Please set down each record exactly as it appears, but leave out any pictures.

* Data in this exercise:
[Start of section]
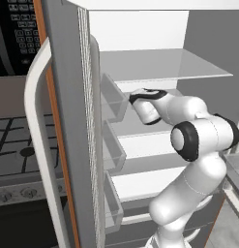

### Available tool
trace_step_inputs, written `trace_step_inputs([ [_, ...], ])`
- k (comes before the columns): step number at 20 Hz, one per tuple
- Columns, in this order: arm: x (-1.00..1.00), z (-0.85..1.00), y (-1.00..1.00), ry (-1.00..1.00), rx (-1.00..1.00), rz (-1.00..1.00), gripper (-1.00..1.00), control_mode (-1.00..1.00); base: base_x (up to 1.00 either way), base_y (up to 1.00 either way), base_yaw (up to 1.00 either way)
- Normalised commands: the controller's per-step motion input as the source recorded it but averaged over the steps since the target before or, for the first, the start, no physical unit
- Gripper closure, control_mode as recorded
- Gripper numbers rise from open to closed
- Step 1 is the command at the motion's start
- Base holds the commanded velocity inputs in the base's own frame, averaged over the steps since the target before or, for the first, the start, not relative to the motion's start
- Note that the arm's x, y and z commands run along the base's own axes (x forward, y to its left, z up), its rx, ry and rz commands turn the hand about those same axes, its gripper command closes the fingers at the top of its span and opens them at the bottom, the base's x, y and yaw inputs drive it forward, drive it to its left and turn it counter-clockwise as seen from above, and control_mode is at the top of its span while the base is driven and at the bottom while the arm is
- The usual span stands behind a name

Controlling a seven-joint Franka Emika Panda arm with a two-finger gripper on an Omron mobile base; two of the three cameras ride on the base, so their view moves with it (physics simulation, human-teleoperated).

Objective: Place the beer on the top shelf of the fridge to keep it out of children's reach, and place the broccoli and lemon on lower shelves for easy access.

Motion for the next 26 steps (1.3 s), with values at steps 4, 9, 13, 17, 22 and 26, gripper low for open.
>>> trace_step_inputs([
  [4,-0.42,0.08,0.00,0.00,0.00,-0.01,-1.00,-1.00,0.00,0.00,0.00],
  [9,-0.77,0.37,-0.09,0.00,0.00,-0.04,-1.00,-1.00,0.00,0.00,0.00],
  [13,-1.00,0.55,-0.26,0.00,0.00,-0.04,-1.00,-1.00,0.00,0.00,0.00],
  [17,-0.94,0.87,-0.18,0.00,0.00,-0.02,-1.00,-1.00,0.00,0.00,0.00],
  [22,-0.75,1.00,-0.24,0.06,0.00,0.00,-1.00,-1.00,0.00,0.00,0.00],
  [26,-0.63,1.00,-0.32,0.19,0.00,0.00,-1.00,-1.00,0.00,0.00,0.00],
])
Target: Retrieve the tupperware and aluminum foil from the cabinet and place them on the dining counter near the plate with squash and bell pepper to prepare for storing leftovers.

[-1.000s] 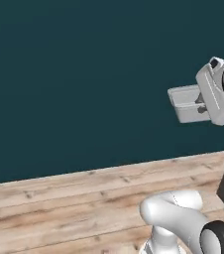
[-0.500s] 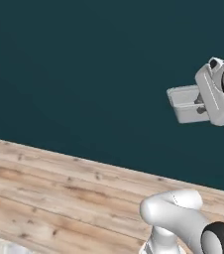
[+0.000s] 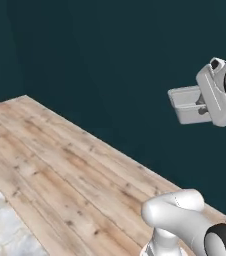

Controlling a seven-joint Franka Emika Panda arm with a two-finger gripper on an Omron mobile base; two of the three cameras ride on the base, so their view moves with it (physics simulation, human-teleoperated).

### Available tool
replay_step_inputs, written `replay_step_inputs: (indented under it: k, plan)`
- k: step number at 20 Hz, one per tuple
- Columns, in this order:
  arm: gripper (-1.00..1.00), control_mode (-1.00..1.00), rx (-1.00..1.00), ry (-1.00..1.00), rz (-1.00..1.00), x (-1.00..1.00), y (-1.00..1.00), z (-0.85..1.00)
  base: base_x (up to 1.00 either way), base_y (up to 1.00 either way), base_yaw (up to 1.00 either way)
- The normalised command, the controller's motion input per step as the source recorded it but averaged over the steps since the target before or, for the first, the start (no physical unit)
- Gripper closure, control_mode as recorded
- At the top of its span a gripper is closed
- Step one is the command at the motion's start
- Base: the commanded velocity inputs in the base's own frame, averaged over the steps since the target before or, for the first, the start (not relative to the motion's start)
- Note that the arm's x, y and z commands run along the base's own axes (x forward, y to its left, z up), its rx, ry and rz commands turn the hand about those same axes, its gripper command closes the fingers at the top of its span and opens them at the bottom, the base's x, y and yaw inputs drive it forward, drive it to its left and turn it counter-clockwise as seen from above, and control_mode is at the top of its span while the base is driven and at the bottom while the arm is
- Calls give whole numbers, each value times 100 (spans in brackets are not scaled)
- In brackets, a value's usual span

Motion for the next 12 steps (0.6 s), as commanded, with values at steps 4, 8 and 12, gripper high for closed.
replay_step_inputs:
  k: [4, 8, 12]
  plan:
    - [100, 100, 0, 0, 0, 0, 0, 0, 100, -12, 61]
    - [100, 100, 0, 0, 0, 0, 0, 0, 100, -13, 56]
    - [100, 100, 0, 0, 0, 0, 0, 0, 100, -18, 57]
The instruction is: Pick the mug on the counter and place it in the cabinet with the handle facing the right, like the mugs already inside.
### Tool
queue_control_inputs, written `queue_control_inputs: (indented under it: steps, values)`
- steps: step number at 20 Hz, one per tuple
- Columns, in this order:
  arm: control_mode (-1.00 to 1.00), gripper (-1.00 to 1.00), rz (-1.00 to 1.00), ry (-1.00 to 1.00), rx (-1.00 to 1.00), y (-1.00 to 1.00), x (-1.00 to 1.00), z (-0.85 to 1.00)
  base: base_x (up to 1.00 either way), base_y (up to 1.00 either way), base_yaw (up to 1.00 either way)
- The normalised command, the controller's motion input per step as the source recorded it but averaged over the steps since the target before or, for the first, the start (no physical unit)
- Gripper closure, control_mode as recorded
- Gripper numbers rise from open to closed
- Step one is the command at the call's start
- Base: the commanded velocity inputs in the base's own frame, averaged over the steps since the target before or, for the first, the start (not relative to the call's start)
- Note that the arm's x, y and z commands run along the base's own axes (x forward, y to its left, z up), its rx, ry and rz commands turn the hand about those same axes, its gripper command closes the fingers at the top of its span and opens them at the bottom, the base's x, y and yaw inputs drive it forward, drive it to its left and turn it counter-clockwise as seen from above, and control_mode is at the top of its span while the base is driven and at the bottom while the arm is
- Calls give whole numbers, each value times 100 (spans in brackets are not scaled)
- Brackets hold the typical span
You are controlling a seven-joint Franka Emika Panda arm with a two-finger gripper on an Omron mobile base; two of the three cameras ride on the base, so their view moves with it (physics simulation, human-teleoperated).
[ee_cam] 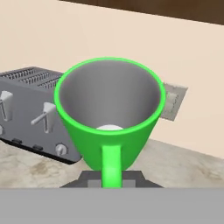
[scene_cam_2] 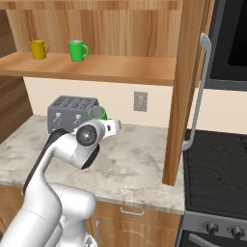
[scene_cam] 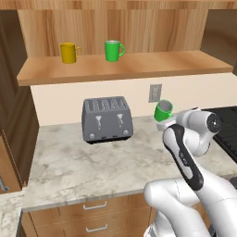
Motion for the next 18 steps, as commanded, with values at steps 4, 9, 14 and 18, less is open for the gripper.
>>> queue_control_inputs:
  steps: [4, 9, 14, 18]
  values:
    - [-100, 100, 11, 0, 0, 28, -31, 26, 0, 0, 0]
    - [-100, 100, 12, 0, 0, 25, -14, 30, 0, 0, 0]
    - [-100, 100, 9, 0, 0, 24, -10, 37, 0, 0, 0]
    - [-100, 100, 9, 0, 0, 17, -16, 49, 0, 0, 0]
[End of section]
* Expected answer:
### Available tool
trace_step_inputs, written `trace_step_inputs([ [_, ...], ])`
- k (comes before the columns): step number at 20 Hz, one per tuple
- Columns, in this order: arm: x (-1.00..1.00), z (-0.85..1.00), y (-1.00..1.00), ry (-1.00..1.00), rx (-1.00..1.00), rz (-1.00..1.00), gripper (-1.00..1.00), control_mode (-1.00..1.00); base: base_x (up to 1.00 either way), base_y (up to 1.00 either way), base_yaw (up to 1.00 either way)
- Normalised commands: the controller's per-step motion input as the source recorded it but averaged over the steps since the target before or, for the first, the start, no physical unit
- Gripper closure, control_mode as recorded
- Gripper numbers rise from open to closed
- Step 1 is the command at the motion's start
- Base holds the commanded velocity inputs in the base's own frame, averaged over the steps since the target before or, for the first, the start, not relative to the motion's start
- Note that the arm's x, y and z commands run along the base's own axes (x forward, y to its left, z up), its rx, ry and rz commands turn the hand about those same axes, its gripper command closes the fingers at the top of its span and opens them at the bottom, the base's x, y and yaw inputs drive it forward, drive it to its left and turn it counter-clockwise as seen from above, and control_mode is at the top of its span while the base is driven and at the bottom while the arm is
- The usual span stands behind a name

Controlling a seven-joint Franka Emika Panda arm with a two-finger gripper on an Omron mobile base; two of the three cameras ride on the base, so their view moves with it (physics simulation, human-teleoperated).

Objective: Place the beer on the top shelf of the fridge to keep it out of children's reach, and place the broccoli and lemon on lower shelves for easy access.

Motion for the next 26 steps (1.3 s), with values at steps 4, 9, 13, 17, 22 and 26, gripper low for open.
>>> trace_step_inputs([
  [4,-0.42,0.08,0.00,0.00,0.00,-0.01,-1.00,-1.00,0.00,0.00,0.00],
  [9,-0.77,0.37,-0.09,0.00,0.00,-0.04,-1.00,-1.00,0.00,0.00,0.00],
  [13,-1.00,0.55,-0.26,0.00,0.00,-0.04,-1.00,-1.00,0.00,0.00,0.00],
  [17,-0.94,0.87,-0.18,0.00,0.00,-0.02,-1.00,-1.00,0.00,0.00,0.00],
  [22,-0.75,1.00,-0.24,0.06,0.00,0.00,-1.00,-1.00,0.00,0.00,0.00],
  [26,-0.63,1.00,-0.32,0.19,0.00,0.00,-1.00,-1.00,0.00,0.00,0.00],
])
Target: Retrieve the tupperware and aluminum foil from the cabinet and place them on the dining counter near the plate with squash and bell pepper to prepare for storing leftovers.

[-1.000s] 
[-0.500s] 
[+0.000s] 

Controlling a seven-joint Franka Emika Panda arm with a two-finger gripper on an Omron mobile base; two of the three cameras ride on the base, so their view moves with it (physics simulation, human-teleoperated).

### Available tool
replay_step_inputs, written `replay_step_inputs: (indented under it: k, plan)`
- k: step number at 20 Hz, one per tuple
- Columns, in this order:
  arm: gripper (-1.00..1.00), control_mode (-1.00..1.00), rx (-1.00..1.00), ry (-1.00..1.00), rz (-1.00..1.00), x (-1.00..1.00), y (-1.00..1.00), z (-0.85..1.00)
  base: base_x (up to 1.00 either way), base_y (up to 1.00 either way), base_yaw (up to 1.00 either way)
- The normalised command, the controller's motion input per step as the source recorded it but averaged over the steps since the target before or, for the first, the start (no physical unit)
- Gripper closure, control_mode as recorded
- At the top of its span a gripper is closed
- Step one is the command at the motion's start
- Base: the commanded velocity inputs in the base's own frame, averaged over the steps since the target before or, for the first, the start (not relative to the motion's start)
- Note that the arm's x, y and z commands run along the base's own axes (x forward, y to its left, z up), its rx, ry and rz commands turn the hand about those same axes, its gripper command closes the fingers at the top of its span and opens them at the bottom, the base's x, y and yaw inputs drive it forward, drive it to its left and turn it counter-clockwise as seen from above, and control_mode is at the top of its span while the base is driven and at the bottom while the arm is
- Calls give whole numbers, each value times 100 (spans in brackets are not scaled)
- In brackets, a value's usual span

Motion for the next 12 steps (0.6 s), as commanded, with values at steps 4, 8 and 12, gripper high for closed.
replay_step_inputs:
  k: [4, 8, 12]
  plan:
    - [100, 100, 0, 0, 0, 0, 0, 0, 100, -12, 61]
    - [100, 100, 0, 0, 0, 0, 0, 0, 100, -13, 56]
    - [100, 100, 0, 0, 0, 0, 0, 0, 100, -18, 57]
The instruction is: Pick the mug on the counter and place it in the cabinet with the handle facing the right, like the mugs already inside.
### Tool
queue_control_inputs, written `queue_control_inputs: (indented under it: steps, values)`
- steps: step number at 20 Hz, one per tuple
- Columns, in this order:
  arm: control_mode (-1.00 to 1.00), gripper (-1.00 to 1.00), rz (-1.00 to 1.00), ry (-1.00 to 1.00), rx (-1.00 to 1.00), y (-1.00 to 1.00), x (-1.00 to 1.00), z (-0.85 to 1.00)
  base: base_x (up to 1.00 either way), base_y (up to 1.00 either way), base_yaw (up to 1.00 either way)
- The normalised command, the controller's motion input per step as the source recorded it but averaged over the steps since the target before or, for the first, the start (no physical unit)
- Gripper closure, control_mode as recorded
- Gripper numbers rise from open to closed
- Step one is the command at the call's start
- Base: the commanded velocity inputs in the base's own frame, averaged over the steps since the target before or, for the first, the start (not relative to the call's start)
- Note that the arm's x, y and z commands run along the base's own axes (x forward, y to its left, z up), its rx, ry and rz commands turn the hand about those same axes, its gripper command closes the fingers at the top of its span and opens them at the bottom, the base's x, y and yaw inputs drive it forward, drive it to its left and turn it counter-clockwise as seen from above, and control_mode is at the top of its span while the base is driven and at the bottom while the arm is
- Calls give whole numbers, each value times 100 (spans in brackets are not scaled)
- Brackets hold the typical span
You are controlling a seven-joint Franka Emika Panda arm with a two-finger gripper on an Omron mobile base; two of the three cameras ride on the base, so their view moves with it (physics simulation, human-teleoperated).
[ee_cam] 
[scene_cam_2] 
[scene_cam] 
Motion for the next 18 steps, as commanded, with values at steps 4, 9, 14 and 18, less is open for the gripper.
>>> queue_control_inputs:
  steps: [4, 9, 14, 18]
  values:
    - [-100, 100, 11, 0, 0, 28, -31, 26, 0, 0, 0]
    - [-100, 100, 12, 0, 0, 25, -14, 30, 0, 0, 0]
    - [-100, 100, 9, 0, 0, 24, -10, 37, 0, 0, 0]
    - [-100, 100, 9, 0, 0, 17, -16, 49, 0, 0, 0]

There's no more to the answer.